* _WHAT YOU NEED TO DO_:
Return only the stretch of the material below that begins with the line containing "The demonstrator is" and ends with the line containing "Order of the", exactly; both of those lines belong to it.

* _PROVIDED RECORDS_:
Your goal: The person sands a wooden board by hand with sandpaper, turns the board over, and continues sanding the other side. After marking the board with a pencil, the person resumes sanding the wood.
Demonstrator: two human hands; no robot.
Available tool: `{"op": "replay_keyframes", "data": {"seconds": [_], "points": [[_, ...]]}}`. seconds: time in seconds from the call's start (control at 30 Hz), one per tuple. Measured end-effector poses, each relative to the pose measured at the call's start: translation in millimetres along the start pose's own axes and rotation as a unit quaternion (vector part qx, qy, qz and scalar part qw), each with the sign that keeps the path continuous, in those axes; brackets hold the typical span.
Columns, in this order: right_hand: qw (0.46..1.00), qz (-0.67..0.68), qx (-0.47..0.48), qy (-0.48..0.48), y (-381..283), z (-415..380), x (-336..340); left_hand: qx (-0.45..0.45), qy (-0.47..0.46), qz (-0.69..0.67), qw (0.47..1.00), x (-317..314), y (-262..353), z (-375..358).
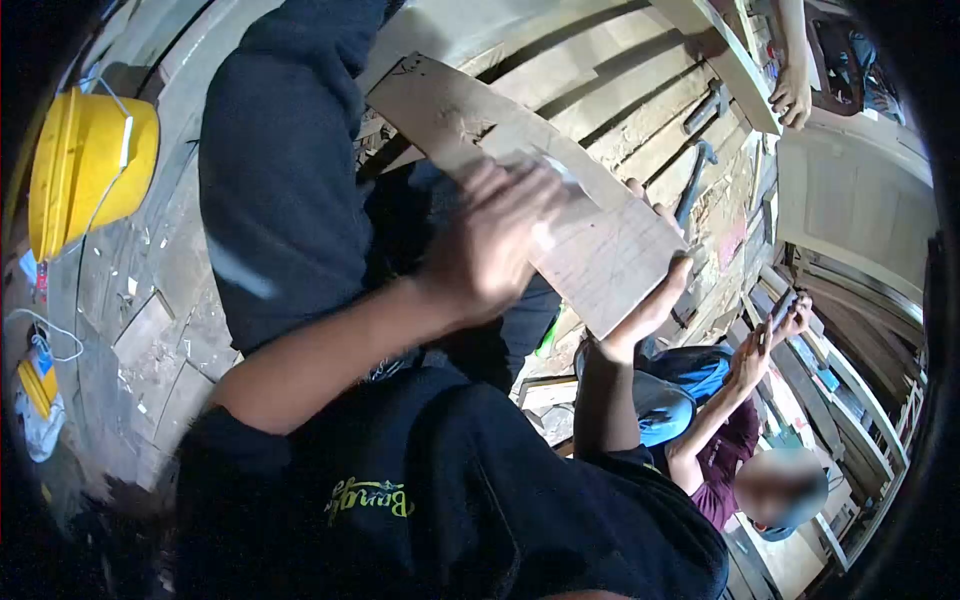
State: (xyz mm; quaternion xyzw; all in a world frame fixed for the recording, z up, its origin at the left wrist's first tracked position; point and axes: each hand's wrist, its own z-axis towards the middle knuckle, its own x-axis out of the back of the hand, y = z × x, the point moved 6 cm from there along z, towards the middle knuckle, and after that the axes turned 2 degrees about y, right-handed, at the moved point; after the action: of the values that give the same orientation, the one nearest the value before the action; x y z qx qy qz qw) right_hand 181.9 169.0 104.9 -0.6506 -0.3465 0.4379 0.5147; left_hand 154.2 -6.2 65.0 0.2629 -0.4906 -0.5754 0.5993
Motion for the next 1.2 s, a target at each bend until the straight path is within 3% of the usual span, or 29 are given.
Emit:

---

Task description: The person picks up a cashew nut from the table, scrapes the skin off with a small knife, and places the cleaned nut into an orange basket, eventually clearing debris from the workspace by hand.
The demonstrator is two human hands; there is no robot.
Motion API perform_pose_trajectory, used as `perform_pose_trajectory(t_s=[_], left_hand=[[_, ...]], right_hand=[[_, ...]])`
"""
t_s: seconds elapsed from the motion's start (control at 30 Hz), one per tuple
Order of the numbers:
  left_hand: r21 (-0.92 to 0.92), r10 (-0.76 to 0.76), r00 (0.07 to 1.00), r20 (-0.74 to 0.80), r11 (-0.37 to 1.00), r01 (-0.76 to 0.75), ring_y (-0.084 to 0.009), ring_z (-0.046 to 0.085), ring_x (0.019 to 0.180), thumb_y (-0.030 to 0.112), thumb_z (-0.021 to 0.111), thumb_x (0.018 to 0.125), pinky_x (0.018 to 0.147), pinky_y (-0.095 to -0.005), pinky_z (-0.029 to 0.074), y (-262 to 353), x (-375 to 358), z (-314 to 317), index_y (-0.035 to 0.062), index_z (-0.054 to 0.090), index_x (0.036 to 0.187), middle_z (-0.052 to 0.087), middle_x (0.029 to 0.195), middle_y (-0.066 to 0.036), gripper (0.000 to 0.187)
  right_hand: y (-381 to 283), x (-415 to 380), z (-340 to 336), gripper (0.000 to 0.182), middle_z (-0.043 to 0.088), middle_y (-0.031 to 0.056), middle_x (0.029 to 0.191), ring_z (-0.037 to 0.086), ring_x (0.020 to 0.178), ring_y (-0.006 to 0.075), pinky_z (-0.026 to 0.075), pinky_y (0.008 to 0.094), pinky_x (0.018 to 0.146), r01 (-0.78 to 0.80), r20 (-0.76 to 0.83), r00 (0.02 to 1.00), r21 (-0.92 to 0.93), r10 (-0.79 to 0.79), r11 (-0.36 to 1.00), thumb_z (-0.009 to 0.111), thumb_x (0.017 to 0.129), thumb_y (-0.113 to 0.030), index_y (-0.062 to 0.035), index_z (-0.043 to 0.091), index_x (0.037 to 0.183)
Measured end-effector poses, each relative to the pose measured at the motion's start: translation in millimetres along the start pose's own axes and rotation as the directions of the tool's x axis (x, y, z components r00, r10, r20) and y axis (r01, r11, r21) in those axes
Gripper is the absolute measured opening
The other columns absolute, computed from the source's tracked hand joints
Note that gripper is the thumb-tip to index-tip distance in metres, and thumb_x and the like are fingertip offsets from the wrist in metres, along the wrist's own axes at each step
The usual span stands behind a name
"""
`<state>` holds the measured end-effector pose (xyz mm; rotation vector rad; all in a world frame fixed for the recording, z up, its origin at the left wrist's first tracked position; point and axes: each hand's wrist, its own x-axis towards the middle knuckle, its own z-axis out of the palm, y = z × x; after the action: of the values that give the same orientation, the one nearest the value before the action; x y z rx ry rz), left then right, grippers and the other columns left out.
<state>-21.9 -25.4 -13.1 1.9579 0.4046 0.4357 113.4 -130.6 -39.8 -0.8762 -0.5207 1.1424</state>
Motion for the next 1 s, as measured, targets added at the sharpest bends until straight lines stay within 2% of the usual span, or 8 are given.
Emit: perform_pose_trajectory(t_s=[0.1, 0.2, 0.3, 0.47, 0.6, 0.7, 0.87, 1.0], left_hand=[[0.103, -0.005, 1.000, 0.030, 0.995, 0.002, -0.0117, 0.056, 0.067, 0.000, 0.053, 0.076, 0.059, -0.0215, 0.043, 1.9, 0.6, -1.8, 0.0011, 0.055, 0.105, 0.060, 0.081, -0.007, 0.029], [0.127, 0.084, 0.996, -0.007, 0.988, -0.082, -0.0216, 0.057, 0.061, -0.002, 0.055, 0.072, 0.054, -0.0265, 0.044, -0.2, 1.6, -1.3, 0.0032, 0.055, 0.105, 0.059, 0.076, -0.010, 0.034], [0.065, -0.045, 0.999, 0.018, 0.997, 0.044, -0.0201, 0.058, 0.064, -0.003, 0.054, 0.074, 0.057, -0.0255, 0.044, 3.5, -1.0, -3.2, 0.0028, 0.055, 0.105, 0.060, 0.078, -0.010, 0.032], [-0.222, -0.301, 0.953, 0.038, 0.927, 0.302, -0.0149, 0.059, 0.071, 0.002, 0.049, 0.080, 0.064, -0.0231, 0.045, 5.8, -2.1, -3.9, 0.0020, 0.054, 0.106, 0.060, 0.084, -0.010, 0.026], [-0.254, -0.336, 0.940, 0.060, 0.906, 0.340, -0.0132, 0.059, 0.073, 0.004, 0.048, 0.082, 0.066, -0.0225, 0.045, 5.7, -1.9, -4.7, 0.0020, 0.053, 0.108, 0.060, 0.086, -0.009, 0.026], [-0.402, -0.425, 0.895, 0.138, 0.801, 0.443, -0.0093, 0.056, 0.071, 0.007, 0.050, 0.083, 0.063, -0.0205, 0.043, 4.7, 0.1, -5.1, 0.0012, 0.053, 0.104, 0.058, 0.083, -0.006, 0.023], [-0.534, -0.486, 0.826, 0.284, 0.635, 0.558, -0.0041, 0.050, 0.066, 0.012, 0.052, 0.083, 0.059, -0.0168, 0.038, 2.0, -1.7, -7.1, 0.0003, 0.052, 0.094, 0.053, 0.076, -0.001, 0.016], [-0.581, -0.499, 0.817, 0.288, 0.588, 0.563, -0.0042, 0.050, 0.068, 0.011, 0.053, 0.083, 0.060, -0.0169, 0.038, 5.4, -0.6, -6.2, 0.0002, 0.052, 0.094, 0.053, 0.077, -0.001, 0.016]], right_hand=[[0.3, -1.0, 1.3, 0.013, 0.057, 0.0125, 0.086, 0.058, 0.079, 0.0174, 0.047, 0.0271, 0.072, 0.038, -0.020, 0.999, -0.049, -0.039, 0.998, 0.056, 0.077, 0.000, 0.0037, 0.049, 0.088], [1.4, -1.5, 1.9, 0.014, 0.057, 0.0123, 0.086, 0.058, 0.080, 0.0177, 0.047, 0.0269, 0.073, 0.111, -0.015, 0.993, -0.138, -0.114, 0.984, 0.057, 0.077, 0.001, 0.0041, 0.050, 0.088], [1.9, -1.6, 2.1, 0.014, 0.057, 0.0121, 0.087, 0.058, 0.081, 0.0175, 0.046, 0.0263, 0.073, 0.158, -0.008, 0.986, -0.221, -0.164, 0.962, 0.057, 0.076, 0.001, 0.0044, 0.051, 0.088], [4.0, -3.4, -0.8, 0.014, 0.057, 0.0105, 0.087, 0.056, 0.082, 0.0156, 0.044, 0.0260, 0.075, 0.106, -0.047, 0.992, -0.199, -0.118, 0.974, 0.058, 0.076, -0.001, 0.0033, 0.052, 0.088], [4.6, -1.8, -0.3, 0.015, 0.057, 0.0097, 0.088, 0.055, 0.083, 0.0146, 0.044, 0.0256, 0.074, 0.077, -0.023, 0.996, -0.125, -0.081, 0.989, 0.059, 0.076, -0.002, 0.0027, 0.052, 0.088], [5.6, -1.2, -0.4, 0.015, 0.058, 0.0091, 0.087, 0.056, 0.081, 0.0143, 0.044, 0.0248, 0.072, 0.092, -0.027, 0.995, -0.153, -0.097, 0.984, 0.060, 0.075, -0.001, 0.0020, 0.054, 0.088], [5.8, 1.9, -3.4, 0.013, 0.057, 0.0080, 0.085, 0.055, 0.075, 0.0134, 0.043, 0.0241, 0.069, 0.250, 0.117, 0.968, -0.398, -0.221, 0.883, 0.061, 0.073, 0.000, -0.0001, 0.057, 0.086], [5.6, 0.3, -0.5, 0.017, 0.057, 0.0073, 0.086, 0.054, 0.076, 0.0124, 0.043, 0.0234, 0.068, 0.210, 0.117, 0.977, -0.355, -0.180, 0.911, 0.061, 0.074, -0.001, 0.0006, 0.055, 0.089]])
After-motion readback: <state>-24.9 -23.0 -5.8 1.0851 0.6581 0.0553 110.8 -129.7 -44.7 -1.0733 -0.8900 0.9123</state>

* _COMPLETED EXERCISE_:
The demonstrator is two human hands; there is no robot.
Motion API perform_pose_trajectory, used as `perform_pose_trajectory(t_s=[_], left_hand=[[_, ...]], right_hand=[[_, ...]])`
"""
t_s: seconds elapsed from the motion's start (control at 30 Hz), one per tuple
Order of the numbers:

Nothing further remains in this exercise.